Named for an imperfectly worded fortune cookie, Hoover's (It Ends with Us, 2016, etc.) latest compares a woman’s relationship with her husband before and after she finds out she’s infertile.

Quinn meets her future husband, Graham, in front of her soon-to-be-ex-fiance’s apartment, where Graham is about to confront him for having an affair with his girlfriend. A few years later, they are happily married but struggling to conceive. The “then and now” format—with alternating chapters moving back and forth in time—allows a hopeful romance to blossom within a dark but relatable dilemma. Back then, Quinn’s bad breakup leads her to the love of her life. In the now, she’s exhausted a laundry list of fertility options, from IVF treatments to adoption, and the silver lining is harder to find. Quinn’s bad relationship with her wealthy mother also prevents her from asking for more money to throw at the problem.
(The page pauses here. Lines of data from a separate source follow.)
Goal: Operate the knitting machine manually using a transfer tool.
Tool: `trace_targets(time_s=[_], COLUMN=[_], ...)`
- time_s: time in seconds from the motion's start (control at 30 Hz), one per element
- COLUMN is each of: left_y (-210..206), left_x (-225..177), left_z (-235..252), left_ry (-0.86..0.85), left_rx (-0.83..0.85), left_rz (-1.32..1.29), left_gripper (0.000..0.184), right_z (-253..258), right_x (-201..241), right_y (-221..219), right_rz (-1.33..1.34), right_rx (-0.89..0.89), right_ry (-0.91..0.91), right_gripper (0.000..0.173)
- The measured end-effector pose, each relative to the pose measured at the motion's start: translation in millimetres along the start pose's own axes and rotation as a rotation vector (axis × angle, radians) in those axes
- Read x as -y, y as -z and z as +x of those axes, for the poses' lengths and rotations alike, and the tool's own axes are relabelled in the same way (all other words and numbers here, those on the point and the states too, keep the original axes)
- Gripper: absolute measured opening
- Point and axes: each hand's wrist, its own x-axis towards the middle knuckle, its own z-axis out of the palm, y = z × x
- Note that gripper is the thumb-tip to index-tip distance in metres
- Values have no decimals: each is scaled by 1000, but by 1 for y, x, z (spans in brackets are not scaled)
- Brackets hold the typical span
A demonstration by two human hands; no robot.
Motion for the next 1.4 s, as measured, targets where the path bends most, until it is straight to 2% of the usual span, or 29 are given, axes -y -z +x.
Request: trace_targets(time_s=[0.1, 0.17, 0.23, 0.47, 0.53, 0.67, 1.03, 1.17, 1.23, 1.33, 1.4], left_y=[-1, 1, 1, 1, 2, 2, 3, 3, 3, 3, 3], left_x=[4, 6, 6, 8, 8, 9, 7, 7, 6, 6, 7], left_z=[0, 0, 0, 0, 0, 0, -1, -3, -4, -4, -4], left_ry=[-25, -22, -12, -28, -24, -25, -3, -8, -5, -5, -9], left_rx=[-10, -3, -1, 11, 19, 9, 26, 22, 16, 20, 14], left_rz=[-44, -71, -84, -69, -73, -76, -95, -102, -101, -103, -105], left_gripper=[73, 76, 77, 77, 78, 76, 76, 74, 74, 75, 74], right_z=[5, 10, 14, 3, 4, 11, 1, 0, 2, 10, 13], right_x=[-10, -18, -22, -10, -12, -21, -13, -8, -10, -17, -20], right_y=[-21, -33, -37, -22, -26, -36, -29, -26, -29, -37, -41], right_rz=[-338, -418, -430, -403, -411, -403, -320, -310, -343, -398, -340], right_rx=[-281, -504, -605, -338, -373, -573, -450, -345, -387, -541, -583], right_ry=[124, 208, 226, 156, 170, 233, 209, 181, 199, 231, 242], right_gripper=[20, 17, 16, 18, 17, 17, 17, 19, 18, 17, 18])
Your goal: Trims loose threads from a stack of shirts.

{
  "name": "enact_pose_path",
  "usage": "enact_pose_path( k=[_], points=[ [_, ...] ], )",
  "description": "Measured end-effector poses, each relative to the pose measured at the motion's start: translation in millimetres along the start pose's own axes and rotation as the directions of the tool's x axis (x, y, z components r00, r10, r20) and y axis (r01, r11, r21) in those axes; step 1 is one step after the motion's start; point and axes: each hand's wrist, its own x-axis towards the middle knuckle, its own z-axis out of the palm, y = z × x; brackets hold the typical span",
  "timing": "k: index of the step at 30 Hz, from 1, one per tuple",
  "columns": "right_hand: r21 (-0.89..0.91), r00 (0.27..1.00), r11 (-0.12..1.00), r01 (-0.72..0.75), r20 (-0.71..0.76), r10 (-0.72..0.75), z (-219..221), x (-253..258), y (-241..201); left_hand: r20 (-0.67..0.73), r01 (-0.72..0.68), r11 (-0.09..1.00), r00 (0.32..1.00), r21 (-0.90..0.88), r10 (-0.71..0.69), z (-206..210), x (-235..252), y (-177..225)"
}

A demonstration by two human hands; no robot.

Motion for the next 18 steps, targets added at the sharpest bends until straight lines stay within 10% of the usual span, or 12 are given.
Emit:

But just when Quinn’s narrative starts to sound like she’s writing a long Facebook rant about her struggles, she reveals the larger issue: Ever since she and Graham have been trying to have a baby, intimacy has become a chore, and she doesn’t know how to tell him. Instead, she hopes the contents of a mystery box she’s kept since their wedding day will help her decide their fate. With a few well-timed silences, Hoover turns the fairly common problem of infertility into the more universal problem of poor communication. Graham and Quinn may or may not become parents, but if they don’t talk about their feelings, they won’t remain a couple, either.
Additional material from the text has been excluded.